EXERCISE GOAL: Write out each line of the material again, word for word.

AVAILABLE DATA:
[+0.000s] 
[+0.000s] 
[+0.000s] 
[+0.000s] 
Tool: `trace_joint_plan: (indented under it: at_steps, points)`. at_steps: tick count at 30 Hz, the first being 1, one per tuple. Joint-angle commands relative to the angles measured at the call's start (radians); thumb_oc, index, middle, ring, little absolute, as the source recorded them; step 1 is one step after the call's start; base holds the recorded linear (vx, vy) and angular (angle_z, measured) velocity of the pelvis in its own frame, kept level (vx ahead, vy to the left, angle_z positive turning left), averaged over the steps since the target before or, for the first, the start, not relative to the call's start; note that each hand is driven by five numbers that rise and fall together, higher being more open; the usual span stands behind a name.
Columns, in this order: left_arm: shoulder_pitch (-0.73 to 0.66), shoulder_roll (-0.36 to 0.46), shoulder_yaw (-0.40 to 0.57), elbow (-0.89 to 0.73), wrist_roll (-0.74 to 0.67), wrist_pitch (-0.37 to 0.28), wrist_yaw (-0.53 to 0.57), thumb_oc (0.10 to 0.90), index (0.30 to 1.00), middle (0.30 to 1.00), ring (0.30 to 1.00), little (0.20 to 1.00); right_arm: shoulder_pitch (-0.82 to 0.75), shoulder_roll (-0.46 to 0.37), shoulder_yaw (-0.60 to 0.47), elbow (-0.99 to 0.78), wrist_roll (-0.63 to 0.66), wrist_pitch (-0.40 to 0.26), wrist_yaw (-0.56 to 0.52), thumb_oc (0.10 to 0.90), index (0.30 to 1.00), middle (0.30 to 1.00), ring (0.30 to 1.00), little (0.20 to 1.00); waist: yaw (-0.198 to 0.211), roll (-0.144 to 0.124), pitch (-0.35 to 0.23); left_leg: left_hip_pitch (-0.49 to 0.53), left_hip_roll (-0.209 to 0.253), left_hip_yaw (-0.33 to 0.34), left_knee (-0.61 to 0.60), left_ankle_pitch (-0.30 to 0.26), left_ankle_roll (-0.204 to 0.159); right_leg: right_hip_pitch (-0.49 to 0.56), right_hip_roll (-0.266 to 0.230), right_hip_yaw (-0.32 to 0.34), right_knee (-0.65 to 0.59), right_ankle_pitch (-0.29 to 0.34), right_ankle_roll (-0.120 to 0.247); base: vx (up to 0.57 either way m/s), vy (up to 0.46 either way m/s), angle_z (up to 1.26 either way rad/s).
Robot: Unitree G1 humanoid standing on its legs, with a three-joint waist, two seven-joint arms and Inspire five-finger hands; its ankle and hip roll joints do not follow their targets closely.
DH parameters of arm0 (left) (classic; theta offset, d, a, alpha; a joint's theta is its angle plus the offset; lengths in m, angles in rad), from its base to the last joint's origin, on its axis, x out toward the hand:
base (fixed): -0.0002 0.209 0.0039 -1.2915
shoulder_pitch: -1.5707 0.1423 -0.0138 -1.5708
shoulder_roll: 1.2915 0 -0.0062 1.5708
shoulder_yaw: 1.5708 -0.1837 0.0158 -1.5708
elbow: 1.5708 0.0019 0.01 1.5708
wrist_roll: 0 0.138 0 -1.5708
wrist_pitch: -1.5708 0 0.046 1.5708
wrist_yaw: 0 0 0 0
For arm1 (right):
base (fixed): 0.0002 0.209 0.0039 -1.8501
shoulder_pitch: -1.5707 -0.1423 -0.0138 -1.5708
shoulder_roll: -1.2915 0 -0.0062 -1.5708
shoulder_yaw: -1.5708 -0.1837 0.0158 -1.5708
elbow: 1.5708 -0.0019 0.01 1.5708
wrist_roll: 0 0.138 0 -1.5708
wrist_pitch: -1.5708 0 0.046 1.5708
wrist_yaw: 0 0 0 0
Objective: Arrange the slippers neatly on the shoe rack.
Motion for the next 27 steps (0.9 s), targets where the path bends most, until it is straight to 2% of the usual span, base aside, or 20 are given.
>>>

RESPONSE BOX:
[+0.000s] 
[+0.000s] 
[+0.000s] 
[+0.000s] 
Tool: `trace_joint_plan: (indented under it: at_steps, points)`. at_steps: tick count at 30 Hz, the first being 1, one per tuple. Joint-angle commands relative to the angles measured at the call's start (radians); thumb_oc, index, middle, ring, little absolute, as the source recorded them; step 1 is one step after the call's start; base holds the recorded linear (vx, vy) and angular (angle_z, measured) velocity of the pelvis in its own frame, kept level (vx ahead, vy to the left, angle_z positive turning left), averaged over the steps since the target before or, for the first, the start, not relative to the call's start; note that each hand is driven by five numbers that rise and fall together, higher being more open; the usual span stands behind a name.
Columns, in this order: left_arm: shoulder_pitch (-0.73 to 0.66), shoulder_roll (-0.36 to 0.46), shoulder_yaw (-0.40 to 0.57), elbow (-0.89 to 0.73), wrist_roll (-0.74 to 0.67), wrist_pitch (-0.37 to 0.28), wrist_yaw (-0.53 to 0.57), thumb_oc (0.10 to 0.90), index (0.30 to 1.00), middle (0.30 to 1.00), ring (0.30 to 1.00), little (0.20 to 1.00); right_arm: shoulder_pitch (-0.82 to 0.75), shoulder_roll (-0.46 to 0.37), shoulder_yaw (-0.60 to 0.47), elbow (-0.99 to 0.78), wrist_roll (-0.63 to 0.66), wrist_pitch (-0.40 to 0.26), wrist_yaw (-0.56 to 0.52), thumb_oc (0.10 to 0.90), index (0.30 to 1.00), middle (0.30 to 1.00), ring (0.30 to 1.00), little (0.20 to 1.00); waist: yaw (-0.198 to 0.211), roll (-0.144 to 0.124), pitch (-0.35 to 0.23); left_leg: left_hip_pitch (-0.49 to 0.53), left_hip_roll (-0.209 to 0.253), left_hip_yaw (-0.33 to 0.34), left_knee (-0.61 to 0.60), left_ankle_pitch (-0.30 to 0.26), left_ankle_roll (-0.204 to 0.159); right_leg: right_hip_pitch (-0.49 to 0.56), right_hip_roll (-0.266 to 0.230), right_hip_yaw (-0.32 to 0.34), right_knee (-0.65 to 0.59), right_ankle_pitch (-0.29 to 0.34), right_ankle_roll (-0.120 to 0.247); base: vx (up to 0.57 either way m/s), vy (up to 0.46 either way m/s), angle_z (up to 1.26 either way rad/s).
Robot: Unitree G1 humanoid standing on its legs, with a three-joint waist, two seven-joint arms and Inspire five-finger hands; its ankle and hip roll joints do not follow their targets closely.
DH parameters of arm0 (left) (classic; theta offset, d, a, alpha; a joint's theta is its angle plus the offset; lengths in m, angles in rad), from its base to the last joint's origin, on its axis, x out toward the hand:
base (fixed): -0.0002 0.209 0.0039 -1.2915
shoulder_pitch: -1.5707 0.1423 -0.0138 -1.5708
shoulder_roll: 1.2915 0 -0.0062 1.5708
shoulder_yaw: 1.5708 -0.1837 0.0158 -1.5708
elbow: 1.5708 0.0019 0.01 1.5708
wrist_roll: 0 0.138 0 -1.5708
wrist_pitch: -1.5708 0 0.046 1.5708
wrist_yaw: 0 0 0 0
For arm1 (right):
base (fixed): 0.0002 0.209 0.0039 -1.8501
shoulder_pitch: -1.5707 -0.1423 -0.0138 -1.5708
shoulder_roll: -1.2915 0 -0.0062 -1.5708
shoulder_yaw: -1.5708 -0.1837 0.0158 -1.5708
elbow: 1.5708 -0.0019 0.01 1.5708
wrist_roll: 0 0.138 0 -1.5708
wrist_pitch: -1.5708 0 0.046 1.5708
wrist_yaw: 0 0 0 0
Objective: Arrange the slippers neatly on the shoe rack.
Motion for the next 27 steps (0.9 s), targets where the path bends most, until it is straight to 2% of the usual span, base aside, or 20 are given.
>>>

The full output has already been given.